É neste contexto que se pode entender que, em nome da tradição, se mantenham ainda, por exemplo, em bairros da periferia da cidade de Maputo, rígidos padrões de autoridade e dominação masculina na definição das estratégias de casamento, no controle da sexualidade e capacidade reprodutiva feminina e nas práticas religiosas tradicionais. (…) a continuidade em relação à tradição pretende assegurar o poder, a autoridade masculina e a ideologia patriarcal dominante. “Verifica-se que a tradição impõe uma escolha resultante de um código de significados, de valores que regem as condutas individuais e colectivas transmitidas de geração em geração. A tradição é uma herança que define e transmite uma ordem apagando a acção transformadora do tempo, retendo apenas os momentos cruciais pelos quais os que a transmitem legitimam o seu poder e a sua influência” (BALANDIER, 1988: 36).
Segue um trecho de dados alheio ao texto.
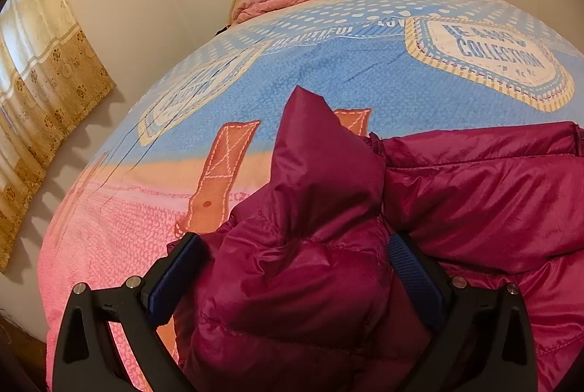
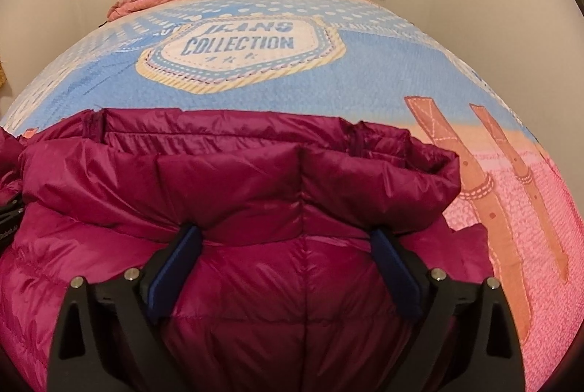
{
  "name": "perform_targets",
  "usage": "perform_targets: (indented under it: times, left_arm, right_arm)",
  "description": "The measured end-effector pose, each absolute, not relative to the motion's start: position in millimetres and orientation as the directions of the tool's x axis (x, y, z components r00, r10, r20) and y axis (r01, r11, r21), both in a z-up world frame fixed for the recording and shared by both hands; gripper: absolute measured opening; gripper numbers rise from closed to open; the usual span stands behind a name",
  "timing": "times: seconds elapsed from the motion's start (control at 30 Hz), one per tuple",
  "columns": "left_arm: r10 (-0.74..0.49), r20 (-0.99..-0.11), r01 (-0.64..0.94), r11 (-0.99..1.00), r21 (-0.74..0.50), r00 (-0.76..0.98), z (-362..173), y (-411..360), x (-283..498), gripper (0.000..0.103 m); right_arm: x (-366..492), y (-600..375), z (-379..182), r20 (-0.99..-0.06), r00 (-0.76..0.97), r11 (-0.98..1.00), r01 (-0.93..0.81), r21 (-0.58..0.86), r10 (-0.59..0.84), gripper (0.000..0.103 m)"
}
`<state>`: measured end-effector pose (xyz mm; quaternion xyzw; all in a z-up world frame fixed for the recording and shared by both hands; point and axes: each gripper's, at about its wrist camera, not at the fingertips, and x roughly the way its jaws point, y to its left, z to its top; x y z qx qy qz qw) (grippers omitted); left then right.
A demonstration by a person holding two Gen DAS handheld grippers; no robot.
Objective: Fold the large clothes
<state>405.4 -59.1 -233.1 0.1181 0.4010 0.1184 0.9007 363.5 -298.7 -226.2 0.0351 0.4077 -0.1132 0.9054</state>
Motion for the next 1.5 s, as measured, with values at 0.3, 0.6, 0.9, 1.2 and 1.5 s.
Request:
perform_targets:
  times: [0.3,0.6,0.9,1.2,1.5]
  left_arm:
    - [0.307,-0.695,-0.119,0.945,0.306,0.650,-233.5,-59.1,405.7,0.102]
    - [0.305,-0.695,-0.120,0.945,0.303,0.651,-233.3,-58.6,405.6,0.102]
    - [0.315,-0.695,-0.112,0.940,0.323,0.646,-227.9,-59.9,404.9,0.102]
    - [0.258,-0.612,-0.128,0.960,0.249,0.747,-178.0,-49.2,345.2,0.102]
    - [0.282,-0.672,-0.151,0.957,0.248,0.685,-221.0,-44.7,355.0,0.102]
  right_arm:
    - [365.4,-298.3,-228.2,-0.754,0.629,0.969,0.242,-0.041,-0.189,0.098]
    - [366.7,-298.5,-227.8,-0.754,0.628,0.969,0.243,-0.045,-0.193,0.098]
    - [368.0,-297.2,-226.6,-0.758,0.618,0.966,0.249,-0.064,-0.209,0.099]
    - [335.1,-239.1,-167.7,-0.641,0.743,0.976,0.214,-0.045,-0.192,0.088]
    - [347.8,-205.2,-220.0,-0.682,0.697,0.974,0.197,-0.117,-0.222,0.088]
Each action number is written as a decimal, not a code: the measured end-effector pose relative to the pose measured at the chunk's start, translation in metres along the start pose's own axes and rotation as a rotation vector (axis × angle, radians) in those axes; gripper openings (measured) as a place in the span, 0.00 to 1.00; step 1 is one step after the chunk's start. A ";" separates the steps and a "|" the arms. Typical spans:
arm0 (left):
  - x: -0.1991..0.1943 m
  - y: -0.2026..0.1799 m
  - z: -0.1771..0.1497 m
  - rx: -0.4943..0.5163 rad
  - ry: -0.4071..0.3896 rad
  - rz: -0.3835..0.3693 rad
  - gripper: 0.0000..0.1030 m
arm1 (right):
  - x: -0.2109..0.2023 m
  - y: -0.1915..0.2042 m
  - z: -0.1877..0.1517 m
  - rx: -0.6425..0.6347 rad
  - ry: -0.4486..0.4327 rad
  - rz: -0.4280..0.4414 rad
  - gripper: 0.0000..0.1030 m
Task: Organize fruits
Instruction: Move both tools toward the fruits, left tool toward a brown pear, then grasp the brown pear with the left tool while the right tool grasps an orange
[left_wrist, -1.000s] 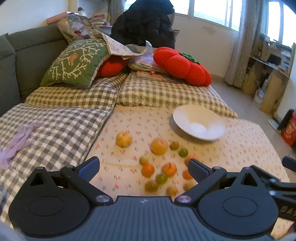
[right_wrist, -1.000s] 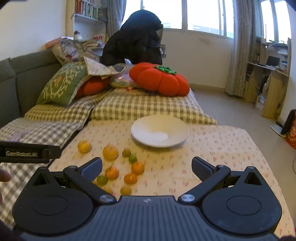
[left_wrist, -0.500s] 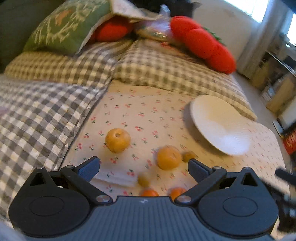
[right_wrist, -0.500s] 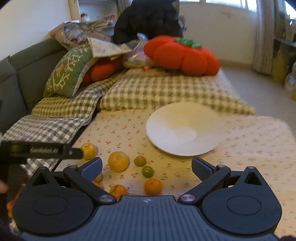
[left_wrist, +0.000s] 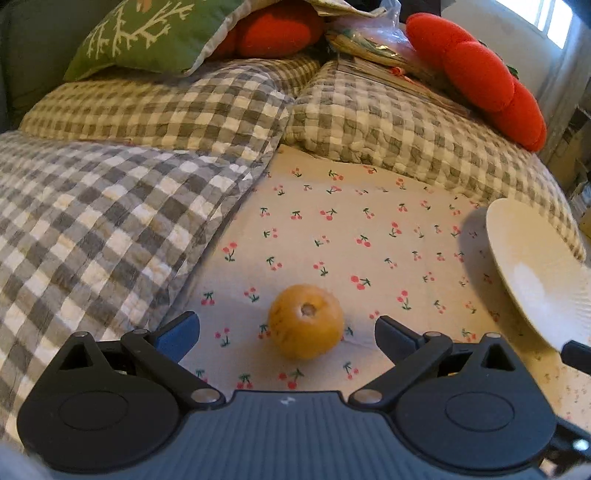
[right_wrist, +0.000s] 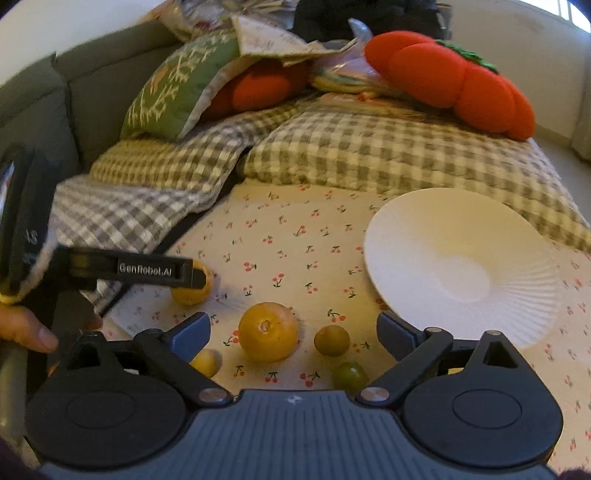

Nas repetidas cenas musicais, as filhas de Nora lembram o passado do grupo que formavam – The Beach Girls – e a ingênua liberdade que as letras do Elvis representavam para elas. Lembrando dessas músicas elas parecem descobrir um caminho próprio para a liberdade, seguindo apenas o conselho da caçula: “não podes culpar quem esteja morto, nem quem esteja vivo, tu é responsável pelo que te acontece na vida.”

Referências bibliográficas:

BALANDIER, George . Le détour: pouvoir e modernité. Paris: Fayard, 1988.

LENCLUD, George .La tradition n’est plus ce qu’elle était… Sur les notions de tradition et de société traditionnelle en ethnologie. In: Terrain nº 9, p. 110-123, 1987.

LOFORTE, Ana Maria. Mulher, poder e tradição em Moçambique. In: Outras Vozes nº 5, novembro de 2003.